15 February 2014
Why The Mercurial ZipDoc Extension Fails For Excel Files
I tend to work on small projects with small file-based databases (usually SQL Server Compact Edition). I find it very convenient to use Excel files to create the seed data for these small databases. I even have a little library that uses a combination of EPPlus, Entity Framework Code First, and good ol' ADO.NET to basically convert any properly formatted Excel file into a SQL Server Compact database.
Given that these Excel files are part of a project and change over time, I like to keep them in source control (in my case, Mercurial). Unfortunately, given that Excel files are not simple text files, it's not easy for Mercurial to determine what has changed from version to version. This makes it basically impossible to visualize what has changed, and over time, it can bloat the repository because the deltas are not stored efficiently. I've always wondered if there was some way to do this better.
After a little Googling, I came across the Mercurial ZipDoc extension and downloaded it. After a little more Googling, I realized I didn't need to download it, since it was already included with TortoiseHg. ZipDoc is supposed to allow for more efficient delta compression when committing Open Office format files (such as docx and xlsx).
After making the appropriate modifications to mercurial.ini file, I performed a small test with a sample Excel 2010 file. My file consisted of one worksheet with the following content:
| A B C D E F G H I J ------------------------------------------------------------------ 1 | 1 1 1 1 1 1 1 1 1 1 2 | 2 2 2 2 2 2 2 2 2 2 ... | 10000 | 10000 10000 10000 10000 10000 10000 10000 10000 10000 10000
In other words, columns A to J of rows 1 to 10,000 were filled sequentially with numbers.

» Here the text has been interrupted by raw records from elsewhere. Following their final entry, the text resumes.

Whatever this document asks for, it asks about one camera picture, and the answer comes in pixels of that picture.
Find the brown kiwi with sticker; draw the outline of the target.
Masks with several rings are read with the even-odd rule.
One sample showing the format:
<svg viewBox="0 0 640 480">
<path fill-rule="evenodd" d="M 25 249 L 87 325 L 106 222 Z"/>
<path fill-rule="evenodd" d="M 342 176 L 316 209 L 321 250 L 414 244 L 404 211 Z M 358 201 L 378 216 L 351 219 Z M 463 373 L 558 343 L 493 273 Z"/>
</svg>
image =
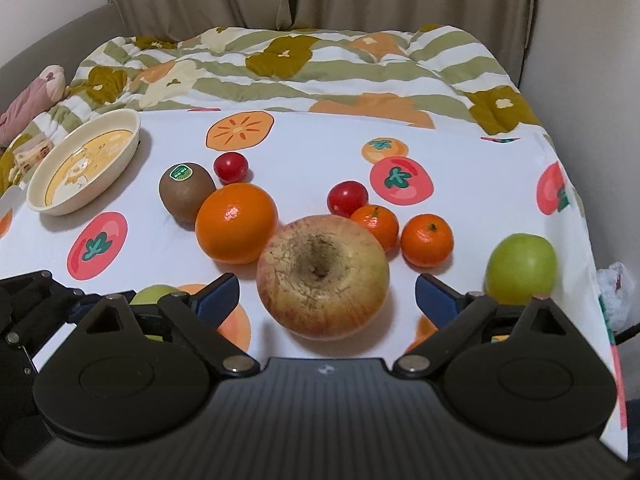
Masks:
<svg viewBox="0 0 640 480">
<path fill-rule="evenodd" d="M 183 224 L 195 222 L 201 206 L 215 191 L 209 172 L 195 162 L 179 162 L 169 167 L 158 184 L 164 207 Z"/>
</svg>

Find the small mandarin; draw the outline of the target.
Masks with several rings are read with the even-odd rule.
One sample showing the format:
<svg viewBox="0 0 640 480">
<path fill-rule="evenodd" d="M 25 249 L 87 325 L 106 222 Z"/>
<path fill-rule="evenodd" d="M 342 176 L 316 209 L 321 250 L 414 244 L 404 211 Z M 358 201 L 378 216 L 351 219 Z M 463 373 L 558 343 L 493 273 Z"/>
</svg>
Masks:
<svg viewBox="0 0 640 480">
<path fill-rule="evenodd" d="M 388 208 L 373 204 L 362 206 L 350 218 L 368 230 L 380 243 L 384 252 L 391 252 L 397 246 L 399 222 L 396 214 Z"/>
<path fill-rule="evenodd" d="M 408 263 L 418 268 L 439 266 L 454 250 L 454 233 L 437 214 L 418 214 L 402 229 L 400 249 Z"/>
</svg>

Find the cream bowl with bear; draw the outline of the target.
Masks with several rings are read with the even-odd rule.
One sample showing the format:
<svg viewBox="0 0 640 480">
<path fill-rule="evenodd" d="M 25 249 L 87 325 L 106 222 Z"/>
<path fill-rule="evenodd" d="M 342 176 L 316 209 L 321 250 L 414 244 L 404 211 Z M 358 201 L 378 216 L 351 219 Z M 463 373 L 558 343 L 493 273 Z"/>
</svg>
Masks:
<svg viewBox="0 0 640 480">
<path fill-rule="evenodd" d="M 74 130 L 36 168 L 27 187 L 27 206 L 55 217 L 87 206 L 134 158 L 140 126 L 135 110 L 112 110 Z"/>
</svg>

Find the green apple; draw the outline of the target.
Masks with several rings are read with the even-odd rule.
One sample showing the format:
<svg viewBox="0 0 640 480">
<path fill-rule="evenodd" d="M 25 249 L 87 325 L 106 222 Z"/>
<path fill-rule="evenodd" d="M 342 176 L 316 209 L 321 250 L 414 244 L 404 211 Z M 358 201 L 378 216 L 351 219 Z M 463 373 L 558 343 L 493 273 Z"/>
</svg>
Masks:
<svg viewBox="0 0 640 480">
<path fill-rule="evenodd" d="M 149 339 L 163 342 L 171 342 L 171 324 L 157 307 L 160 298 L 179 292 L 178 288 L 159 284 L 142 288 L 131 299 L 129 305 L 134 312 L 142 332 Z"/>
<path fill-rule="evenodd" d="M 558 257 L 544 237 L 514 233 L 491 253 L 485 290 L 499 304 L 527 304 L 533 296 L 550 296 L 558 276 Z"/>
</svg>

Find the red cherry tomato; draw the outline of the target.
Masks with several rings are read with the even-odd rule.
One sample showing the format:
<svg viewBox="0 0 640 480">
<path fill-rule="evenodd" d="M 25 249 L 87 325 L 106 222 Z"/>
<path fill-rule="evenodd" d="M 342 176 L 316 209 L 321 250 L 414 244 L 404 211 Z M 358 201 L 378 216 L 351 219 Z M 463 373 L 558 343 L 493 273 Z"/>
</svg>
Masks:
<svg viewBox="0 0 640 480">
<path fill-rule="evenodd" d="M 213 168 L 214 173 L 223 184 L 244 181 L 250 169 L 247 159 L 237 152 L 219 155 L 214 160 Z"/>
<path fill-rule="evenodd" d="M 357 181 L 343 181 L 334 185 L 326 196 L 329 212 L 344 218 L 350 218 L 359 208 L 369 203 L 369 193 L 363 184 Z"/>
</svg>

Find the green striped floral quilt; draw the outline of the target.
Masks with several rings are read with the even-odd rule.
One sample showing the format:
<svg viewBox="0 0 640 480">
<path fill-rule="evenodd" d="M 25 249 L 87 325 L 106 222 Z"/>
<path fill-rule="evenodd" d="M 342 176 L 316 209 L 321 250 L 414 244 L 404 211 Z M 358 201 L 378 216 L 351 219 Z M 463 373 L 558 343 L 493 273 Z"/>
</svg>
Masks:
<svg viewBox="0 0 640 480">
<path fill-rule="evenodd" d="M 215 27 L 179 42 L 116 37 L 79 64 L 62 101 L 22 139 L 61 141 L 119 108 L 361 115 L 498 138 L 544 133 L 484 44 L 435 24 L 416 32 Z"/>
</svg>

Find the large orange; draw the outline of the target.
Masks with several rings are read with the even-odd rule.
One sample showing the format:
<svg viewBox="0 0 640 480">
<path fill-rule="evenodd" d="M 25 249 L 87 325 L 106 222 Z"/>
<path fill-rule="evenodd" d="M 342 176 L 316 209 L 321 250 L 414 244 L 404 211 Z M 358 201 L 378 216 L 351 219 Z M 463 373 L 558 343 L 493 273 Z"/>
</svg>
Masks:
<svg viewBox="0 0 640 480">
<path fill-rule="evenodd" d="M 209 258 L 227 264 L 256 261 L 279 222 L 276 203 L 257 185 L 233 183 L 209 195 L 195 220 L 195 235 Z"/>
</svg>

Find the white fruit-print cloth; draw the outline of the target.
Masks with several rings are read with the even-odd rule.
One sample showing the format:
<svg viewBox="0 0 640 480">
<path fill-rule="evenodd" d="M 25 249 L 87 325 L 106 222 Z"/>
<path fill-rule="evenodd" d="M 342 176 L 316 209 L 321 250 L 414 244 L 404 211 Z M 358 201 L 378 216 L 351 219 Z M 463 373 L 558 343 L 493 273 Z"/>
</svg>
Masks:
<svg viewBox="0 0 640 480">
<path fill-rule="evenodd" d="M 204 408 L 167 434 L 129 434 L 126 464 L 84 460 L 12 465 L 29 479 L 616 479 L 614 410 L 600 434 L 483 434 L 452 414 L 433 385 L 397 376 L 393 365 L 435 333 L 416 304 L 423 273 L 460 294 L 486 294 L 496 246 L 514 233 L 544 237 L 558 257 L 548 297 L 612 373 L 610 338 L 585 222 L 543 134 L 490 140 L 462 130 L 321 113 L 138 112 L 134 158 L 99 197 L 71 214 L 38 214 L 26 188 L 1 239 L 1 281 L 48 271 L 61 285 L 102 296 L 151 285 L 194 295 L 232 273 L 239 300 L 217 330 L 254 358 L 257 374 L 221 382 Z M 178 222 L 160 200 L 163 173 L 179 162 L 205 168 L 237 152 L 250 183 L 276 203 L 276 234 L 308 216 L 336 216 L 326 196 L 343 181 L 367 205 L 396 214 L 398 243 L 386 252 L 390 288 L 381 310 L 352 336 L 311 340 L 281 326 L 262 305 L 258 259 L 209 258 L 195 222 Z M 439 266 L 404 258 L 400 236 L 418 214 L 437 214 L 454 233 Z"/>
</svg>

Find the pink plush toy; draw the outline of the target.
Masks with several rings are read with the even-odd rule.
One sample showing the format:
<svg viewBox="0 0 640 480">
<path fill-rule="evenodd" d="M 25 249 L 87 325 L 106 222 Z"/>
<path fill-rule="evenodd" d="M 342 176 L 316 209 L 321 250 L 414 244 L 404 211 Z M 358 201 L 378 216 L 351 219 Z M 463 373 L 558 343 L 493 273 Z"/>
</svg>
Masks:
<svg viewBox="0 0 640 480">
<path fill-rule="evenodd" d="M 66 91 L 64 68 L 47 66 L 1 114 L 1 147 L 7 148 L 35 117 L 60 102 Z"/>
</svg>

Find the white plastic bag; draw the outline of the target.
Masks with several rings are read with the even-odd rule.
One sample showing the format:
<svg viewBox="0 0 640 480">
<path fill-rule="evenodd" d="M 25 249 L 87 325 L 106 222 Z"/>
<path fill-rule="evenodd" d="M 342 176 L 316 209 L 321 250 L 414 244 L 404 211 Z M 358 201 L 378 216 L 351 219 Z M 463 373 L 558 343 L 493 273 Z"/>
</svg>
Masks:
<svg viewBox="0 0 640 480">
<path fill-rule="evenodd" d="M 621 262 L 597 270 L 597 283 L 608 326 L 618 333 L 627 324 L 637 283 Z"/>
</svg>

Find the large red-yellow apple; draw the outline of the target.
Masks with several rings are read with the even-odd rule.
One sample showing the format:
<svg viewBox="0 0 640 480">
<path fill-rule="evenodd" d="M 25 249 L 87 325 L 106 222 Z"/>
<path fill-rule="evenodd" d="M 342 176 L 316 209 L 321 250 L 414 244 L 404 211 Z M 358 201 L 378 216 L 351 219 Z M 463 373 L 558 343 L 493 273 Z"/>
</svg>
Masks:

When I saved this file, its size on disk was 318 KB.
My test was very simple:
- Create a repo with just the Excel file (Book1.xlsx) in it.
- Change the value of cell A1 to 10.
- Commit changes.
- Change the value of cell A1 back to 1.
- Commit changes.
After each commit, I noted the size of the .hg/store/data folder.
The (dismal) results
Here are the results:
ZipDoc ZipDoc Commit Message Enabled Disabled ------------------------------------- Initial commit 247 KB 32 KB Change A1 to 10 493 KB 59 KB Revert A1 to 1 738 KB 87 KB
I was expecting ZipDoc to result in a larger initial data file size, which it certainly did, but I was not expecting it to increase so rapidly with only very minor changes to the Excel file. If fact, with ZipDoc enabled, the data file size grew at virtually the same percentage rate as with ZipDoc disabled (but starting at a much higher initial size).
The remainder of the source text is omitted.